If \( A = \begin{bmatrix} 0 & -\tan\left(\frac{\theta}{2}\right) \\ \tan\left(\frac{\theta}{2}\right) & 0 \end{bmatrix} \) and \( (I_2 + A)(I_2 - A)^{-1} = \begin{bmatrix} a & -b \\ b & a \end{bmatrix} \), then \( 13(a^2 + b^2) \) is equal to __________.

Hint:

The matrix $(I+A)(I-A)^{-1}$ where $A$ is a skew-symmetric matrix is known as the Cayley transform; it always results in an orthogonal matrix (where $a^2 + b^2 = 1$).

Answer 1

Correct Answer: 13

Step 1: Let \( t = \tan\left(\frac{\theta}{2}\right) \). Then \( I + A = \begin{bmatrix} 1 & -t \\ t & 1 \end{bmatrix} \) and \( I - A = \begin{bmatrix} 1 & t \\ -t & 1 \end{bmatrix} \).

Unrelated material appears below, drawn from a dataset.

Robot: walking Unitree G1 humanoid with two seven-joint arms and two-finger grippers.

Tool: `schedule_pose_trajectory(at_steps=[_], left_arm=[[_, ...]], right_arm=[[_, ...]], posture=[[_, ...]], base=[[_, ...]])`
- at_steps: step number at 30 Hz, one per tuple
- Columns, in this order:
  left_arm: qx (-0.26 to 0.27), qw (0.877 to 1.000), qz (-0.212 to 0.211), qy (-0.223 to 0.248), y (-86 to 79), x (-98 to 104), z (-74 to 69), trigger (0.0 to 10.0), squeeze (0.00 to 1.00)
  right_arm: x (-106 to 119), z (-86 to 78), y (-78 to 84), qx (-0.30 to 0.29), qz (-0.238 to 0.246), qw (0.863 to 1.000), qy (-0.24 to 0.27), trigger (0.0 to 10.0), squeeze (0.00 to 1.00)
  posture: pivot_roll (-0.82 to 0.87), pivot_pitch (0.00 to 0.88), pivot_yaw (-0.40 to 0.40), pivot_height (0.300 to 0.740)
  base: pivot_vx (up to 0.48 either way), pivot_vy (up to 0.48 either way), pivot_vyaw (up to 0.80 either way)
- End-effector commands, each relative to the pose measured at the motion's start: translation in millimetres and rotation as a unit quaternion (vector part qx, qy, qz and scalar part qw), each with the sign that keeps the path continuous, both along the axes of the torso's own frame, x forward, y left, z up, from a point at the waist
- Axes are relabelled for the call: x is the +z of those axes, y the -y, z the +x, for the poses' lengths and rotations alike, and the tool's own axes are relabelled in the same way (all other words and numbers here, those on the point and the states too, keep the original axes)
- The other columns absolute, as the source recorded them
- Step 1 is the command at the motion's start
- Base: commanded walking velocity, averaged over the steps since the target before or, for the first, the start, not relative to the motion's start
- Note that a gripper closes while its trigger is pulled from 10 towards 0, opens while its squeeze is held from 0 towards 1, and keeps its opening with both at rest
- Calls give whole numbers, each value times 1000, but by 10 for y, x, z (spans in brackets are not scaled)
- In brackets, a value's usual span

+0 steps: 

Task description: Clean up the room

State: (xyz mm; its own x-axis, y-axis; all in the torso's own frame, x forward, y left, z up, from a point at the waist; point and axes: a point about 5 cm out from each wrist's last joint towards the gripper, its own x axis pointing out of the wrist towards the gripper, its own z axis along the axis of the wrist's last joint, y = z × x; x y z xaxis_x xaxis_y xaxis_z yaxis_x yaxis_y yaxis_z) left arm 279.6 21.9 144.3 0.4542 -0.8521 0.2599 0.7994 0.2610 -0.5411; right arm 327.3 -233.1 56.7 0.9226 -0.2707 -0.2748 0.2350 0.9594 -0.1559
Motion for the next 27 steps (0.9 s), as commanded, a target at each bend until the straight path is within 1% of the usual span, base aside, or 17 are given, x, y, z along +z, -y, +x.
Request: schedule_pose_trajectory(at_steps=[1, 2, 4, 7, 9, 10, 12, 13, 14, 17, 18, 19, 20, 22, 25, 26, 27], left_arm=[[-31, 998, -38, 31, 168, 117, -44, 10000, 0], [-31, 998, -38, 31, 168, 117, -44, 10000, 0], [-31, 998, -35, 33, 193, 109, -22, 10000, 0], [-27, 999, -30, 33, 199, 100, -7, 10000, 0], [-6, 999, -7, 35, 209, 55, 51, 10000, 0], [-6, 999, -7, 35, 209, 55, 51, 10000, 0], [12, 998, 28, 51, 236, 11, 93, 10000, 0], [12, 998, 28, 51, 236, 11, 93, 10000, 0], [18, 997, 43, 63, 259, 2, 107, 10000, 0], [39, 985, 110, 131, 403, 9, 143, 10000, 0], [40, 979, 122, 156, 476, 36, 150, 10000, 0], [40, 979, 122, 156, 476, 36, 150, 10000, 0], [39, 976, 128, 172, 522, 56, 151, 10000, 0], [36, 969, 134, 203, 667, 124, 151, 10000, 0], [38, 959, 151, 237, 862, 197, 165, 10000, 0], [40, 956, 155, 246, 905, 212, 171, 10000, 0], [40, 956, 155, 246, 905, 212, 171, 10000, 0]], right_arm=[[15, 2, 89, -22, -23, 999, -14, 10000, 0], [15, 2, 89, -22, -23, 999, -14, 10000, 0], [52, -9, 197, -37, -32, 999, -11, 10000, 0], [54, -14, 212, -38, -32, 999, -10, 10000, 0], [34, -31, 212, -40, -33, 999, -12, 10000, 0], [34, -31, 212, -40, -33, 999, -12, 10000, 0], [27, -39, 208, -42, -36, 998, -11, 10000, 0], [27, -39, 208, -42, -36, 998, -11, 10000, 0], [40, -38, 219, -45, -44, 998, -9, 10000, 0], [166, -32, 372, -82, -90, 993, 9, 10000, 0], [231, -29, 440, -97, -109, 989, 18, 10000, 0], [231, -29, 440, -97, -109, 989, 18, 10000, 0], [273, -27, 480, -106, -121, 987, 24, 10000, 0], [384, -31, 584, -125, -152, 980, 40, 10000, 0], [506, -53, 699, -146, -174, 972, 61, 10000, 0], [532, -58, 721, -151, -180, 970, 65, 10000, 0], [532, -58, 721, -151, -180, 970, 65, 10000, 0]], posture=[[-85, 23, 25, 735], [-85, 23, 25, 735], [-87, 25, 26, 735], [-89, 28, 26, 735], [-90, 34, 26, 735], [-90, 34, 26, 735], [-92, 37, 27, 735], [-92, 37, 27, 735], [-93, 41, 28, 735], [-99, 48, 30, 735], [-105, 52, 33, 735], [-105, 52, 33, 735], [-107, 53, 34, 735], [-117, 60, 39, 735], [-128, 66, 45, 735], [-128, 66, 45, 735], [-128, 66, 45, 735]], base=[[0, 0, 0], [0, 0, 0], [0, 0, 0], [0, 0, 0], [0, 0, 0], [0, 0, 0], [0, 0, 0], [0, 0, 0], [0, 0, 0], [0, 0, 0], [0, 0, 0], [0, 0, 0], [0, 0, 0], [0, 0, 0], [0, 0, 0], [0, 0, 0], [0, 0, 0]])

Step 2: \( (I - A)^{-1} = \dfrac{1}{1 + t^2} \begin{bmatrix} 1 & -t \\ t & 1 \end{bmatrix}. \)

Step 3: \[ (I + A)(I - A)^{-1} = \dfrac{1}{1 + t^2} \begin{bmatrix} 1 & -t \\ t & 1 \end{bmatrix} \begin{bmatrix} 1 & -t \\ t & 1 \end{bmatrix} = \dfrac{1}{1 + t^2} \begin{bmatrix} 1 - t^2 & -2t \\ 2t & 1 - t^2 \end{bmatrix}. \]
Step 4: Comparing with \( \begin{bmatrix} a & -b \\ b & a \end{bmatrix} \), we get \( a = \dfrac{1 - t^2}{1 + t^2} = \cos \theta \) and \( b = \dfrac{2t}{1 + t^2} = \sin \theta \).

Step 5: \( a^2 + b^2 = \cos^2 \theta + \sin^2 \theta = 1. \)

Step 6: \( 13(a^2 + b^2) = 13(1) = 13. \)